▶ [What you need to do]
Only lines holding "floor" are needed; copy each of them from the data below.

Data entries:
◇ ◇ ◇

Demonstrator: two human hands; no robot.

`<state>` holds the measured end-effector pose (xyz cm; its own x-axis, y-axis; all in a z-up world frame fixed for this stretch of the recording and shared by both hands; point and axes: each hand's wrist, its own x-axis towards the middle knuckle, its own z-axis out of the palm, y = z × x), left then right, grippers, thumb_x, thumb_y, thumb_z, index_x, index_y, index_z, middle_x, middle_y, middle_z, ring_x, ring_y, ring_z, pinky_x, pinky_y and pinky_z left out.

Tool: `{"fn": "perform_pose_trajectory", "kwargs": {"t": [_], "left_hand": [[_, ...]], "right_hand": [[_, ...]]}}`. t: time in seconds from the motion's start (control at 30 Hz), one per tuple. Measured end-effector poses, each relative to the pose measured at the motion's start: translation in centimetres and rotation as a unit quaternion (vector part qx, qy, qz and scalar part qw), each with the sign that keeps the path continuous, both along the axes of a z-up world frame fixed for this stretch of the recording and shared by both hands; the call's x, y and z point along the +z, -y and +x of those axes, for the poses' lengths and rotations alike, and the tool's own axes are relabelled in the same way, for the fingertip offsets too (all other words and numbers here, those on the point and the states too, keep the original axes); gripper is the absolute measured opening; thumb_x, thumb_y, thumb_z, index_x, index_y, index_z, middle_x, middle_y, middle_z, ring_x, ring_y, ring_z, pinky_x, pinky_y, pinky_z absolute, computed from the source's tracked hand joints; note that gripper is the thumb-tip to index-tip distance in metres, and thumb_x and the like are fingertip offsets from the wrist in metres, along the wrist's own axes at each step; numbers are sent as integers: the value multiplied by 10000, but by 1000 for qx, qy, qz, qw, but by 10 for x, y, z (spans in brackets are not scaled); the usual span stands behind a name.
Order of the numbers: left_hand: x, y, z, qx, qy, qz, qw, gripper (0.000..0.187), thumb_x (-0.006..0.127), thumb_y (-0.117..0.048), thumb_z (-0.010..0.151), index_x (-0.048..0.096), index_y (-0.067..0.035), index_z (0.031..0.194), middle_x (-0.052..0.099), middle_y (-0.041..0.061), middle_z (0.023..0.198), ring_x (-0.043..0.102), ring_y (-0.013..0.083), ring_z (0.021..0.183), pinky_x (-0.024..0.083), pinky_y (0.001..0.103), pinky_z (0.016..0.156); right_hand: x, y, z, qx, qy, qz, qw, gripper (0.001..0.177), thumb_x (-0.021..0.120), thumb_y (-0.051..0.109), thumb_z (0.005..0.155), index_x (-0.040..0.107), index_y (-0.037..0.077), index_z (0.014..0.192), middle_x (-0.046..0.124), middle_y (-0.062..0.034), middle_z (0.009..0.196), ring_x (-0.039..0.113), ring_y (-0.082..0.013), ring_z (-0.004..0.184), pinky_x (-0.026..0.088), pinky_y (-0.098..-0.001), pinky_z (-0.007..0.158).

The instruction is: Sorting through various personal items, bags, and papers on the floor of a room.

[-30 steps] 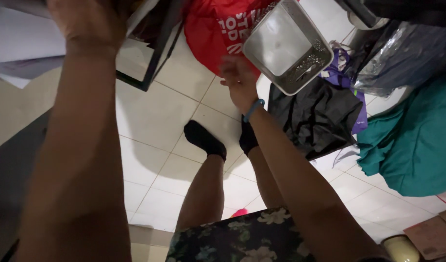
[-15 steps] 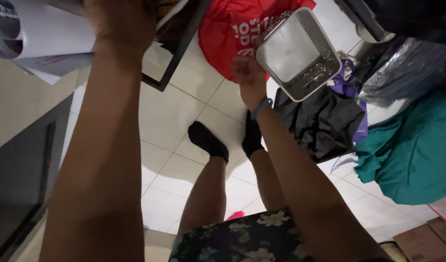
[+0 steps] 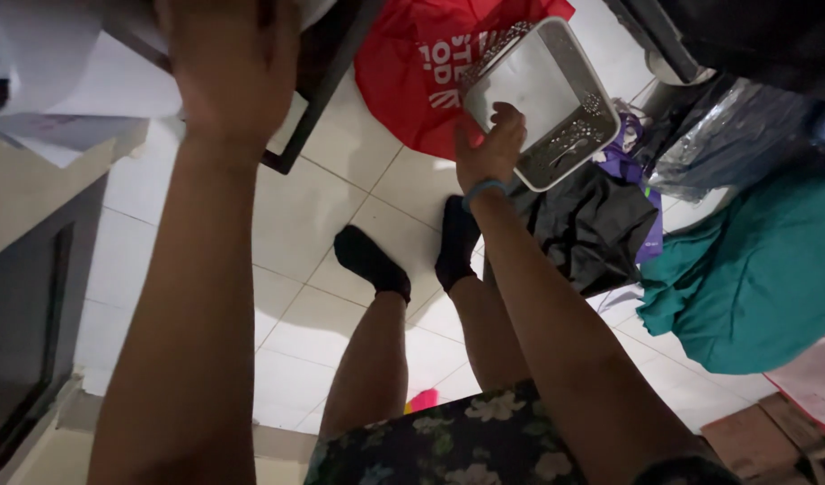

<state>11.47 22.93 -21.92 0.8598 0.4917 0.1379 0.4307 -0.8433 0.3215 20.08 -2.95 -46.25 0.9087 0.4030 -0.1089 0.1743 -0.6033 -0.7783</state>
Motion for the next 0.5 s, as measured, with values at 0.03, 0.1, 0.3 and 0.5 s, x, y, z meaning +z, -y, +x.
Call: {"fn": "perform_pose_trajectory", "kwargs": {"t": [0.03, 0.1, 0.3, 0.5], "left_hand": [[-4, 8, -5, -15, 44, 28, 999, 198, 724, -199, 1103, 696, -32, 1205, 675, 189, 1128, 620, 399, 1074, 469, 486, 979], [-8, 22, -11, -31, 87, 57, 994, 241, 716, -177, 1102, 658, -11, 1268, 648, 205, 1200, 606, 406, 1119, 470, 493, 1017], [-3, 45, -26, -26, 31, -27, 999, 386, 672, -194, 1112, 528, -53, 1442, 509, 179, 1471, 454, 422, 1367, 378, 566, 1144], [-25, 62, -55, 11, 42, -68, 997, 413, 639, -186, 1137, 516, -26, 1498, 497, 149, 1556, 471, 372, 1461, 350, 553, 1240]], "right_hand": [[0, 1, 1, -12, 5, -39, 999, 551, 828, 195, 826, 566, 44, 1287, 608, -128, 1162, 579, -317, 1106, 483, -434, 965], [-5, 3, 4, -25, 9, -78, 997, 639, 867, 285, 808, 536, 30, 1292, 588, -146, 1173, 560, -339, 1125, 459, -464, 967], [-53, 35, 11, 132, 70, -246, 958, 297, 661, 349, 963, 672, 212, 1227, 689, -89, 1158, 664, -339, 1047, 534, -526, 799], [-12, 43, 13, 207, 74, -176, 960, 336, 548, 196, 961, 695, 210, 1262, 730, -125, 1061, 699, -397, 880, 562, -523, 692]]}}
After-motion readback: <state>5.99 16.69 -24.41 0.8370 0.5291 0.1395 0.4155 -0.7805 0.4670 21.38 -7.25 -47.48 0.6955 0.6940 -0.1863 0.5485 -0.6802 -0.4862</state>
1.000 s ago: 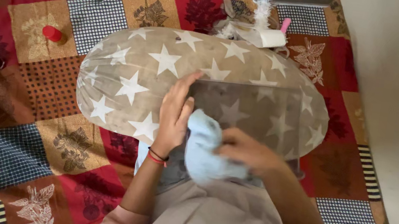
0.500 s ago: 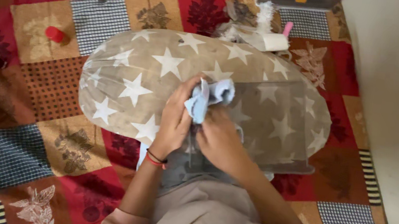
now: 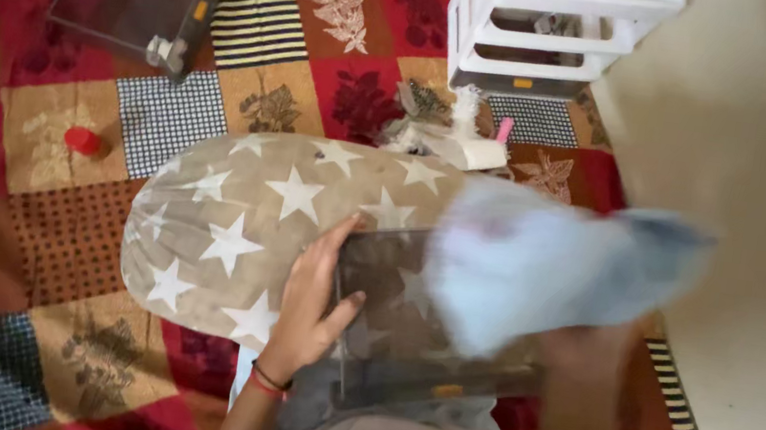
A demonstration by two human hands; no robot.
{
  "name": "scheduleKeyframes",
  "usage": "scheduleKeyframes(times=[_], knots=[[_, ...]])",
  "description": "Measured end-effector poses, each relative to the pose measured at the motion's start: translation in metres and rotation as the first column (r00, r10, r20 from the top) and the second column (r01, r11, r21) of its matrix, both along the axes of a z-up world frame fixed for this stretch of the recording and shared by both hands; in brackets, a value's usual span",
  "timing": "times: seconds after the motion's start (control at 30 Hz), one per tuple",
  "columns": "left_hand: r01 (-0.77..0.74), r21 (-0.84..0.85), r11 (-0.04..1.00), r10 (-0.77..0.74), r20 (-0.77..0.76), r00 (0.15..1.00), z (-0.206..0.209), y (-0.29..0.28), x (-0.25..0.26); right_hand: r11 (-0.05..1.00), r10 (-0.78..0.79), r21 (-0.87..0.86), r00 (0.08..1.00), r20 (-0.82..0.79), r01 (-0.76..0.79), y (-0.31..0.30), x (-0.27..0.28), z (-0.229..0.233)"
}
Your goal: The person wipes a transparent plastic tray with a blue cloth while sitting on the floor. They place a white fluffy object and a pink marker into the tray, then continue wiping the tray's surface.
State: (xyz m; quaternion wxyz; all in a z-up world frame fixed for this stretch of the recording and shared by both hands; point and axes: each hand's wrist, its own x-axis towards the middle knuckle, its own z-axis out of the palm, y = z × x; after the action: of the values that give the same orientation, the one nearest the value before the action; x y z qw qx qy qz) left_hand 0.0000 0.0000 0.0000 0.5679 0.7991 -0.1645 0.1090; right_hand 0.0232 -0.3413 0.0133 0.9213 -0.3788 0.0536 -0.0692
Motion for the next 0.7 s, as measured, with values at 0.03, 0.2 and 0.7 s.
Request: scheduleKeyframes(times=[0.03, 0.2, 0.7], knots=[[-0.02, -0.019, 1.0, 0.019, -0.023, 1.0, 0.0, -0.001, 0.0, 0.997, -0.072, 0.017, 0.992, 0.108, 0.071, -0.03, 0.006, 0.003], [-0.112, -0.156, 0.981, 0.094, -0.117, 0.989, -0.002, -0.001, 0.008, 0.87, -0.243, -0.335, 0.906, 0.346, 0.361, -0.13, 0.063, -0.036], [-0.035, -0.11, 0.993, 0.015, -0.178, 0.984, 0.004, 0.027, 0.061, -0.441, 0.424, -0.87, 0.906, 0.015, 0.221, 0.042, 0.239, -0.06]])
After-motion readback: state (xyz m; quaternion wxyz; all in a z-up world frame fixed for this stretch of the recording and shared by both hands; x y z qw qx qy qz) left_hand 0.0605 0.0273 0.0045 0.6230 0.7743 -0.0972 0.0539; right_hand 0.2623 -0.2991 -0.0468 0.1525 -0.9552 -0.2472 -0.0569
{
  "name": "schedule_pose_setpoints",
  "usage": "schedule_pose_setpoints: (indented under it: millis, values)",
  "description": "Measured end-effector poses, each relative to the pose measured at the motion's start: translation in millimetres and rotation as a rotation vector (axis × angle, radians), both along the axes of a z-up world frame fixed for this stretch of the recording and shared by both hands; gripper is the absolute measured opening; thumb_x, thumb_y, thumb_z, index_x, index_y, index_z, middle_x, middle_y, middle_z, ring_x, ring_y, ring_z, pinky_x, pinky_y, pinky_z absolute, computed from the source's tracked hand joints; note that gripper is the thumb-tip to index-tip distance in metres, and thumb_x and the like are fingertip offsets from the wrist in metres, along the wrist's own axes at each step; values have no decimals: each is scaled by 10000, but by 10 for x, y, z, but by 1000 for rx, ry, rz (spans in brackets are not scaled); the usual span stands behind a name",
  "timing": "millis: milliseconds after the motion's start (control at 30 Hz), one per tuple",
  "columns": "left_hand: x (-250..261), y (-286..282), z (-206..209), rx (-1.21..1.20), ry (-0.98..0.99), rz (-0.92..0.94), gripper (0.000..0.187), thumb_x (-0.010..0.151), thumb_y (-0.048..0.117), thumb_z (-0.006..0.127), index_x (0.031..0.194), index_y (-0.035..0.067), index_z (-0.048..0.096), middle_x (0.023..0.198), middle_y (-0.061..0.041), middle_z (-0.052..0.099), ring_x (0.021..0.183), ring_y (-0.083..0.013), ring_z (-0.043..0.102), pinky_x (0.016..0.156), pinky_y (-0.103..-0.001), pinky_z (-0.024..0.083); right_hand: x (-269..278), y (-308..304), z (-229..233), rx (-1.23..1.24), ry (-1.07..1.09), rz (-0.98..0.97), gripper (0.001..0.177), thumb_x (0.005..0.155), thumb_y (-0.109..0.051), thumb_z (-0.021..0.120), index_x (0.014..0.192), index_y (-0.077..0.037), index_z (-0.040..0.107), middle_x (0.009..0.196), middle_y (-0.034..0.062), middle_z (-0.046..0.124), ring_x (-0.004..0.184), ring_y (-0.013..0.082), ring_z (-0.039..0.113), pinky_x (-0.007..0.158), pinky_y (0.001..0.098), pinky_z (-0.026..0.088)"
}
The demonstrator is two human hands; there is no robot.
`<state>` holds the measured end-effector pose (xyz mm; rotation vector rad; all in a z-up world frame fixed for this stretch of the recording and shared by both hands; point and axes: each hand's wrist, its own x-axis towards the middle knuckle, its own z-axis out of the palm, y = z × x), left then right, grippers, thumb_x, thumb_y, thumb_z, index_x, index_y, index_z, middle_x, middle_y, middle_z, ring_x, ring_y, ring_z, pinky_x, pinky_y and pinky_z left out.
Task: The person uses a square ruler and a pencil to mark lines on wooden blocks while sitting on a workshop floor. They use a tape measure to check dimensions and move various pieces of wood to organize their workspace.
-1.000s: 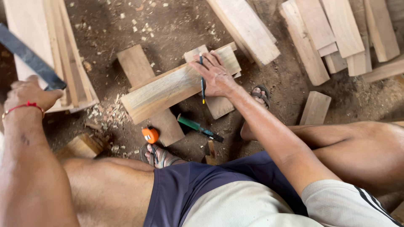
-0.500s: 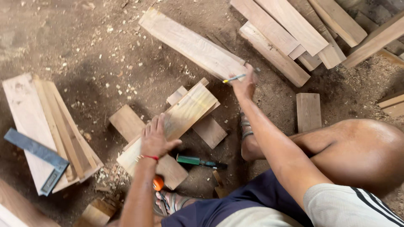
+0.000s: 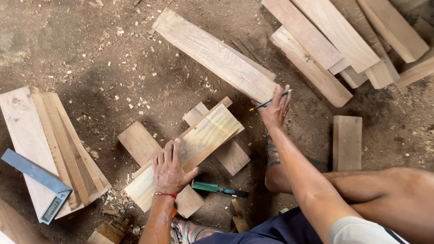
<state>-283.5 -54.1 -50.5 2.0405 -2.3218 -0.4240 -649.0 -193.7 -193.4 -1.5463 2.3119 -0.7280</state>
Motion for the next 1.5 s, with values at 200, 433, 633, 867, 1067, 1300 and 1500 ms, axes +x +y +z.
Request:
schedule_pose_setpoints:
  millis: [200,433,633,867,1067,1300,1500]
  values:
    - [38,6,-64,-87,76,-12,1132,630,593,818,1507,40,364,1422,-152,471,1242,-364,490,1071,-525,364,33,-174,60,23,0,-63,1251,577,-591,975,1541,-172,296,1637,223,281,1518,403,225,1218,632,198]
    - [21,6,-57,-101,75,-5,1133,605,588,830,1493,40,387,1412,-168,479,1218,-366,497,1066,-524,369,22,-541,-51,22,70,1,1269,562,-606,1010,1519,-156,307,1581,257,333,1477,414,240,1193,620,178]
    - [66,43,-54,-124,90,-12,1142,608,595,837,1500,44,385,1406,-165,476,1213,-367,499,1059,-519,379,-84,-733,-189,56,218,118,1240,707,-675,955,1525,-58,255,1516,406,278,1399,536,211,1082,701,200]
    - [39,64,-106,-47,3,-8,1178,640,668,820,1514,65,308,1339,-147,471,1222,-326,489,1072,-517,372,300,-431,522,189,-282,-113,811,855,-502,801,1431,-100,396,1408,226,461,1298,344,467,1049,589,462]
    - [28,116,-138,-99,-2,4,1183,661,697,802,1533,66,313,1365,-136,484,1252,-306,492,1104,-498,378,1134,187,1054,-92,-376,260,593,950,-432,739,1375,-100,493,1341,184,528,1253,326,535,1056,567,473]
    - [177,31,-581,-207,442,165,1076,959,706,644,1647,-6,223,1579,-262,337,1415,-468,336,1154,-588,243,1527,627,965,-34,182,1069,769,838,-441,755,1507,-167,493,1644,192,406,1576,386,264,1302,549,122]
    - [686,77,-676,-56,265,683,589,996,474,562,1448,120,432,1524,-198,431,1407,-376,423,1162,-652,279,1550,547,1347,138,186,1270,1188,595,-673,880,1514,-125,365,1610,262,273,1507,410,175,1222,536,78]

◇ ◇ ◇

▶ [Problem solution]
The instruction is: Sorting through various personal items, bags, and papers on the floor of a room.
Your goal: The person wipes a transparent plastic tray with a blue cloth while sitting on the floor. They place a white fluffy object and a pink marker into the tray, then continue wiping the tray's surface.
Task: The person uses a square ruler and a pencil to mark lines on wooden blocks while sitting on a workshop floor. They use a tape measure to check dimensions and move various pieces of wood to organize their workspace.

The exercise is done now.